Reviewed by Uncle Creepy
Starring Crispin Glover, Bijou Phillips, Kip Pardue, Jeffrey Combs, Brad Dourif, The Suicide Girls
Directed by Jeremy Kasten
Distributed by Dimension Extreme
While growing up loving the horror genre, there were times when I’d seek out films based upon their titles alone. Herschell Gordon Lewis flicks were at the top of that list — Blood Feast, Color Me Blood Red, 2000 Maniacs, and of course The Wizard of Gore were damned near irresistible if only because of their off-kilter namesakes. Though not the best movies out there, H.G.’s balls-out filmmaking style lends an ample amount of ghoulish charm to them, so much so that here we are decades later, and more and more of these vintage splatterfests are getting the remake treatment. Such is the case with Jeremy Kasten’s take on The Wizard of Gore.

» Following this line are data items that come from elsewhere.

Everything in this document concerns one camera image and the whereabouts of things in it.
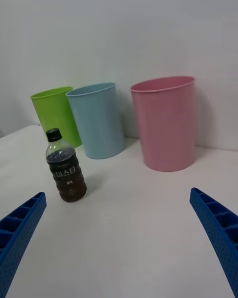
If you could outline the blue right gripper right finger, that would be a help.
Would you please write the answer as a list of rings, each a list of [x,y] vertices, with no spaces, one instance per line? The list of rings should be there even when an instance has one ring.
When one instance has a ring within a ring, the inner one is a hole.
[[[196,212],[220,261],[235,297],[238,296],[238,216],[198,188],[190,192]]]

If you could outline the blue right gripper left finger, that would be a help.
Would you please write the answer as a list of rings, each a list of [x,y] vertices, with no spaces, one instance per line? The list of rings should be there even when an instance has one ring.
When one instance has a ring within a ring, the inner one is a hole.
[[[0,221],[0,297],[7,295],[24,252],[47,206],[39,192]]]

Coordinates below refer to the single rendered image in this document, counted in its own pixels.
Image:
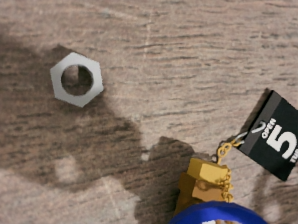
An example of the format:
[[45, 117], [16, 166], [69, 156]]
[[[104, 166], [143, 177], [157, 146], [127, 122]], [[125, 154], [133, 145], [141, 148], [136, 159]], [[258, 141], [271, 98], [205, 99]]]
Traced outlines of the black tag with gold chain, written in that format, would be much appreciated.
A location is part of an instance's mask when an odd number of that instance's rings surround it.
[[[240, 140], [242, 136], [244, 137]], [[237, 144], [233, 144], [235, 141]], [[226, 145], [229, 148], [224, 148]], [[271, 91], [247, 132], [217, 150], [218, 165], [231, 145], [238, 146], [236, 149], [285, 183], [298, 161], [298, 110], [276, 91]], [[220, 150], [225, 153], [220, 155]], [[227, 165], [222, 166], [228, 169]], [[231, 175], [228, 175], [230, 173], [231, 170], [228, 169], [223, 181], [226, 189], [221, 194], [226, 202], [233, 200], [229, 193], [233, 189]]]

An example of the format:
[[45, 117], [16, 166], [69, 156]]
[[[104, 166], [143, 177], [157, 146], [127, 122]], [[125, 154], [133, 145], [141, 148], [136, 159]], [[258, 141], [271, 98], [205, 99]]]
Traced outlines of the grey hex nut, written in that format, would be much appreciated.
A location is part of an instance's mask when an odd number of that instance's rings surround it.
[[[92, 83], [90, 89], [86, 91], [84, 94], [73, 95], [71, 93], [68, 93], [62, 86], [62, 73], [70, 65], [81, 65], [83, 67], [86, 67], [86, 69], [91, 73]], [[80, 106], [84, 106], [87, 102], [89, 102], [92, 98], [94, 98], [97, 94], [104, 90], [100, 62], [88, 58], [79, 53], [76, 53], [74, 51], [50, 69], [55, 91], [55, 97], [61, 98], [63, 100], [72, 102]]]

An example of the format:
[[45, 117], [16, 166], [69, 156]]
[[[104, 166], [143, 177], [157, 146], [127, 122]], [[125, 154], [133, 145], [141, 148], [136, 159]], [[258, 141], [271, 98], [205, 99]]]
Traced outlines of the grey and white pipe manifold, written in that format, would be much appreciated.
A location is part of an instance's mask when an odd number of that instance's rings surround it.
[[220, 220], [268, 224], [253, 210], [224, 202], [221, 194], [226, 189], [223, 181], [227, 171], [218, 164], [191, 158], [187, 172], [181, 172], [177, 185], [180, 193], [168, 224], [221, 224]]

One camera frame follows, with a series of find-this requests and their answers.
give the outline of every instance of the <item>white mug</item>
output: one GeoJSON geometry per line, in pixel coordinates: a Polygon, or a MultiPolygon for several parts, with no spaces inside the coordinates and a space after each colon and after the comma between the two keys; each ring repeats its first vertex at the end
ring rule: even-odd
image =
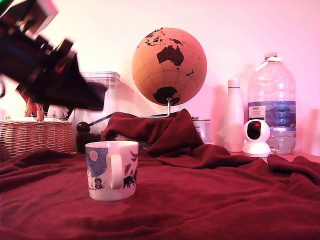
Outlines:
{"type": "Polygon", "coordinates": [[[116,201],[135,194],[139,143],[98,141],[85,146],[89,195],[101,201],[116,201]]]}

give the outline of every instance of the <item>wicker basket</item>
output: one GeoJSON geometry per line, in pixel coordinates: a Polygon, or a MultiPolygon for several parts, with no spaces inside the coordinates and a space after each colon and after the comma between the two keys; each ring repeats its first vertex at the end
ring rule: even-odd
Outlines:
{"type": "MultiPolygon", "coordinates": [[[[30,115],[28,106],[25,116],[30,115]]],[[[43,121],[43,108],[41,105],[37,108],[37,121],[0,121],[1,161],[42,148],[63,153],[71,152],[74,141],[72,123],[43,121]]]]}

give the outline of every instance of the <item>container lid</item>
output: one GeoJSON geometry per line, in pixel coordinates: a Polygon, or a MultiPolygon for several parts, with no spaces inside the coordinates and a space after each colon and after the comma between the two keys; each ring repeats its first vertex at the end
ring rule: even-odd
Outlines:
{"type": "Polygon", "coordinates": [[[83,71],[80,72],[87,82],[99,82],[109,80],[110,82],[119,82],[120,74],[115,71],[83,71]]]}
{"type": "Polygon", "coordinates": [[[276,57],[277,56],[277,52],[276,51],[271,51],[271,52],[267,52],[264,55],[264,59],[270,58],[270,57],[276,57]]]}
{"type": "Polygon", "coordinates": [[[240,88],[240,80],[236,78],[228,80],[228,88],[240,88]]]}

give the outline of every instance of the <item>camera lens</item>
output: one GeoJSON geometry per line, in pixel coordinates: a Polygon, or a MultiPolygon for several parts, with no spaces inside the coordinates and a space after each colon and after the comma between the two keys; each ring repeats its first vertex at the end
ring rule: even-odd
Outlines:
{"type": "Polygon", "coordinates": [[[250,139],[257,140],[261,136],[261,123],[259,121],[250,122],[246,133],[250,139]]]}

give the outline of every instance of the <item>globe stand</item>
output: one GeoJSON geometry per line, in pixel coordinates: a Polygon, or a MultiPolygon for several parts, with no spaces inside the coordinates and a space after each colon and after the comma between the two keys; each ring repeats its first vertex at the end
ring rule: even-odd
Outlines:
{"type": "Polygon", "coordinates": [[[148,119],[163,119],[163,118],[167,118],[170,116],[170,110],[171,110],[171,97],[168,97],[166,99],[168,101],[168,108],[167,108],[167,114],[165,116],[142,116],[141,118],[148,118],[148,119]]]}

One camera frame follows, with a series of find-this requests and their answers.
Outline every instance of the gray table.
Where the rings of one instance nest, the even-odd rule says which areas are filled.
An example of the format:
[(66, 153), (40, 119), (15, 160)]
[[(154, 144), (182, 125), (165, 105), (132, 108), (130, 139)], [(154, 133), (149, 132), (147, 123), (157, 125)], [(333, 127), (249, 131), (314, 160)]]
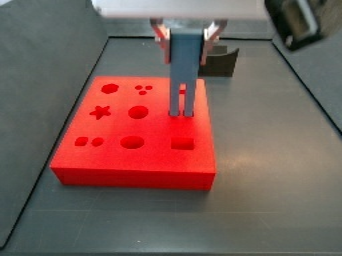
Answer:
[[(271, 42), (225, 43), (241, 54), (234, 78), (206, 80), (213, 190), (63, 187), (47, 167), (3, 252), (342, 252), (341, 135)], [(88, 85), (169, 76), (161, 63), (153, 39), (112, 39)]]

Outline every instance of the red block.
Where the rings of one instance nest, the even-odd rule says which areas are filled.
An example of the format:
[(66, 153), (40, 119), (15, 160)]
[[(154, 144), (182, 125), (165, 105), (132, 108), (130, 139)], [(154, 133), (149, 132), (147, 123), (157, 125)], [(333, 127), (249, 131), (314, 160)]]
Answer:
[(51, 162), (60, 182), (209, 190), (214, 146), (205, 81), (197, 83), (195, 116), (170, 117), (169, 78), (96, 77)]

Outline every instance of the square hole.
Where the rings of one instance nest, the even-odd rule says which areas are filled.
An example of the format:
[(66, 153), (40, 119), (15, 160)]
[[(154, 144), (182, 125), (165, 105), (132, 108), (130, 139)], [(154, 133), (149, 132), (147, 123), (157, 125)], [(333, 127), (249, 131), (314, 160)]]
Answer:
[(173, 137), (171, 149), (194, 150), (195, 143), (193, 138)]

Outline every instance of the small round hole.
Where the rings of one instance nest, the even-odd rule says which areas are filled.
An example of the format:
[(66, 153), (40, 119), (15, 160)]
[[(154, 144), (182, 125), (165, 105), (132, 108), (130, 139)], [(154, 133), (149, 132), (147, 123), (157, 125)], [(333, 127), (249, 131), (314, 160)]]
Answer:
[(111, 94), (111, 93), (116, 92), (118, 89), (119, 89), (119, 85), (116, 85), (116, 84), (106, 84), (102, 87), (102, 92), (106, 93), (106, 94)]
[(86, 146), (88, 143), (88, 137), (79, 137), (76, 140), (75, 140), (75, 146)]
[(142, 119), (149, 115), (149, 108), (145, 106), (135, 106), (128, 110), (128, 116), (134, 119)]
[(124, 137), (120, 144), (127, 149), (138, 149), (145, 145), (145, 139), (139, 136)]
[(99, 147), (103, 144), (104, 140), (103, 138), (98, 137), (92, 140), (91, 144), (94, 147)]

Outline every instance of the white robot part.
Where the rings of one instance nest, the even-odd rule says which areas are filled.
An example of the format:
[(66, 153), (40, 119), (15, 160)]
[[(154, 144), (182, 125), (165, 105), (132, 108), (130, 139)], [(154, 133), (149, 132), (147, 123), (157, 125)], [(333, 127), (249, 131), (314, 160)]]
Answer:
[(263, 0), (92, 0), (104, 18), (265, 19)]

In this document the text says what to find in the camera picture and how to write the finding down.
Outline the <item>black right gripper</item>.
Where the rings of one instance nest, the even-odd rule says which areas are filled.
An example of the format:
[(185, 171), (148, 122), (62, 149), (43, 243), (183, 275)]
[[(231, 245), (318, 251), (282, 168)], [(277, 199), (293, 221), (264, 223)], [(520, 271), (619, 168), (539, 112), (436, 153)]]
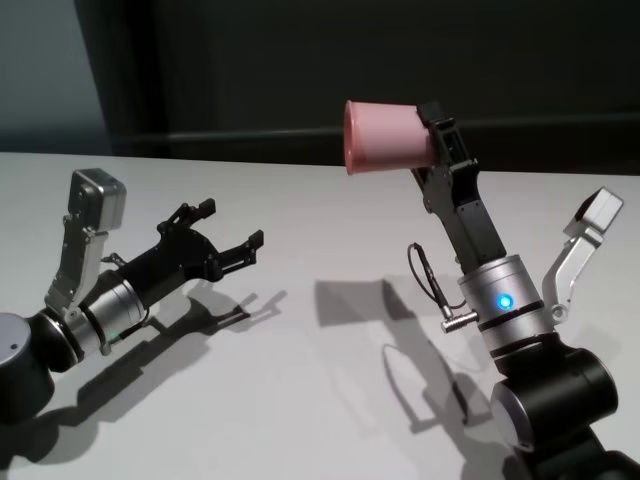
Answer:
[(428, 130), (434, 165), (412, 168), (428, 213), (441, 221), (464, 274), (506, 256), (502, 240), (478, 190), (479, 164), (468, 151), (456, 120), (440, 104), (416, 107)]

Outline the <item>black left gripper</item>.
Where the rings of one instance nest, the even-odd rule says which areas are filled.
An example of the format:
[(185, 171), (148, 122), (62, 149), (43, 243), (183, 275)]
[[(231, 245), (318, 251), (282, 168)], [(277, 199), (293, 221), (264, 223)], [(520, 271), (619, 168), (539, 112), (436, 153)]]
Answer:
[(199, 205), (181, 204), (157, 225), (160, 241), (119, 267), (144, 308), (149, 308), (192, 279), (216, 282), (257, 262), (264, 246), (264, 231), (257, 230), (233, 248), (217, 251), (191, 227), (216, 213), (216, 202), (207, 198)]

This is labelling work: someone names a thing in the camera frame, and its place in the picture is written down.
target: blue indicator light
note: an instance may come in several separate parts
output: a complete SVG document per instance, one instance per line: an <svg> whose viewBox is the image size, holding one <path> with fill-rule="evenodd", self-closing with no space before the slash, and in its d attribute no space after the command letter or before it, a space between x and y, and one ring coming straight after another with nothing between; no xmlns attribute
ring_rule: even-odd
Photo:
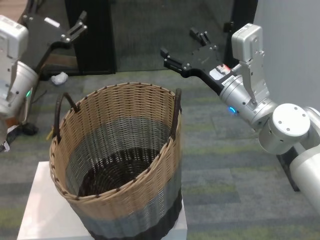
<svg viewBox="0 0 320 240"><path fill-rule="evenodd" d="M232 113L232 114L236 114L236 113L237 113L237 110L236 110L234 107L232 107L232 106L229 106L229 107L228 107L228 110L229 110L229 112Z"/></svg>

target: gray carpet
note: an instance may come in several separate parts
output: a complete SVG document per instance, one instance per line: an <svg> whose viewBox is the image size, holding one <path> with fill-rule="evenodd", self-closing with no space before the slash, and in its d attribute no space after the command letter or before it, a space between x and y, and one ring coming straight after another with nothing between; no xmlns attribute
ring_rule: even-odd
<svg viewBox="0 0 320 240"><path fill-rule="evenodd" d="M188 240L318 240L320 217L293 192L277 158L261 150L256 134L202 81L168 71L71 77L55 87L41 82L30 122L38 135L20 136L0 153L0 240L15 240L39 161L49 159L46 136L59 93L76 100L103 86L124 82L182 88L182 193ZM63 112L68 103L63 103Z"/></svg>
<svg viewBox="0 0 320 240"><path fill-rule="evenodd" d="M189 37L191 27L208 31L223 56L233 0L114 0L111 5L117 70L163 69L161 47L184 60L200 44Z"/></svg>

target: black panel
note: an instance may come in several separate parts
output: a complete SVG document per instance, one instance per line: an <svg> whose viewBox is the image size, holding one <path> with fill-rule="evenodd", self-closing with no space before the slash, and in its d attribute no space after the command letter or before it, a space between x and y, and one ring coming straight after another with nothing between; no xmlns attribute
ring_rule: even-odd
<svg viewBox="0 0 320 240"><path fill-rule="evenodd" d="M39 73L54 49L68 49L72 45L61 39L61 35L67 35L67 30L44 21L44 17L34 13L28 13L25 16L22 23L28 28L29 39L27 50L20 61Z"/></svg>
<svg viewBox="0 0 320 240"><path fill-rule="evenodd" d="M108 0L65 0L70 26L82 11L87 12L87 33L74 44L80 74L116 72L113 28Z"/></svg>

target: white pedestal
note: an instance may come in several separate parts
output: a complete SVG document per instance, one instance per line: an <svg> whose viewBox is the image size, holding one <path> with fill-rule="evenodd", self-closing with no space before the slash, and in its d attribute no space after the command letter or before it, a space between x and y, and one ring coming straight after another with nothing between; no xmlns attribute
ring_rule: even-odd
<svg viewBox="0 0 320 240"><path fill-rule="evenodd" d="M163 240L186 240L187 220L182 210ZM17 240L93 240L50 177L49 162L39 162Z"/></svg>

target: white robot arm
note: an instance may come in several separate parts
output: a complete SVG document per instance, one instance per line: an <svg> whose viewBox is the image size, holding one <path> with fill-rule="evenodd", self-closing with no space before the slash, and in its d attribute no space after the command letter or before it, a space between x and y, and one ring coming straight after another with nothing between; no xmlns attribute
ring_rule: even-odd
<svg viewBox="0 0 320 240"><path fill-rule="evenodd" d="M192 29L190 34L202 47L185 62L163 48L164 66L184 78L203 80L232 114L259 131L258 141L268 153L281 155L301 143L305 151L290 164L291 176L320 214L320 113L291 103L278 105L270 99L263 69L262 28L248 23L232 35L233 57L239 60L233 69L224 64L212 68L217 62L217 46L207 32Z"/></svg>
<svg viewBox="0 0 320 240"><path fill-rule="evenodd" d="M5 119L14 117L38 75L19 61L28 45L26 27L0 15L0 143L6 140Z"/></svg>

Montag the Magician (a perfectly cast Glover) is selling out shows amidst L.A.’s seedy underworld night after night. He has found his success because he’s not your ordinary card trick shilling illusionist. You see, he preys upon his audience’s love for the darker side of life, opting to pull entrails out of stomachs instead of rabbits out of hats. As his popularity grows, his crazed demeanor and outrageous tricks catch the attention of an underground reporter (Pardue) who becomes captivated by Montag’s special brand of blood soaked mayhem. Especially when all of his volunteers keep turning up dead, killed exactly as they were during the show. Can our hero solve this mystery before those he cares about end up on the wrong side of the Saw a Person in Half trick?
For a remake to be successful, it has to bring something new to the table, not just rehash past events. You simply cannot outdo a film that has already become a classic. Even bizarro flicks like this. You have to build upon them. Take the audience in a new direction while still paying a loving homage to the source material. It’s a pretty scary tightrope to have to walk, but thankfully that is exactly what director Jeremy Kasten has done with this film. In place of the campiness of the original, what we have here is an acid trip of uber-violent proportions. One that is riddled with ambiguity, dark satire, over-the-top performances (Dourif and Combs are in rare form), and grue by the gallon hurled at you at a near relentless pace. If Jim Morrison had lived to be a director, this would have been his type of movie — sex, death, blood, and drugs, baby. It’s pretty fuckin’ nuts, and I applaud it for its overall insanity.
Of special mention here is Crispin Glover. This is a Glover fan’s dream. You just can’t take your eyes off him (or his huge overstuffed codpiece) when he’s on screen. In this role he oozes perversion and gives audiences every single creepy thing that we could possibly want from him. Despite everything that goes on, there’s no denying this is his film.
Yet, for all the praise I can lavish, there are some areas that needed a bit more cooking in the old brazen bull oven. The story at times becomes a bit too muddled, borderlining its way into near incoherency; some of the bit players’ acting gets a bit sketchy; and I’m sorry to say there are a couple of moments when CGI enhancements muck up the otherwise solid physical effects. Still, nothing gets derailed for long, and none of these shortcomings should stop you from enjoying an otherwise wonderfully sleazy experience.
Even the DVD is packing. Things kick off with a truly lively and entertaining commentary with director/editor/producer Jeremy Kasten, writer Zach Chassler, producer Dan Griffiths, cinematographer/producer Christopher Duddy, and assistant editor/associate producer Maxx Gillman. The only negative here is that given the amount of people present, sometimes you’ll lose track of who’s saying what. From there we get three making-of featurettes: The Making-of The Wizard of Gore, Behind the Curtain: A Look at the F/X of The Wizard of Gore, andFrom Volunteer to Victim: The Suicide Girls in The Wizard of Gore. Each one runs around thirteen to twenty-five minutes each, and though they sound self-explanatory, I can assure you there’s nothing cookie-cutter about them. Honestly, they are each a blast, brimming with energy, and not once did I feel the urge to fast forward. These behind-the-scenes looks are really, really good stuff.
Next up we have eight deleted scenes including a verbatim new take on the ending of the original Wizard of Gore that clock in at about the half an hour mark, four storyboard sequences, and ten still galleries. Never mind Blood Red; color me Satisfied.
While this remake is certainly not for everyone (fans of the original expecting an updated but just as silly take on the material will find themselves on the disappointed side of the fence), but if you’re in the proper frame of mind and looking to dig on a really dark and at times disturbing trip, then step right up. Montag is waiting, the crowd is lusting, and this is one trick I’d like to see turned over and over again.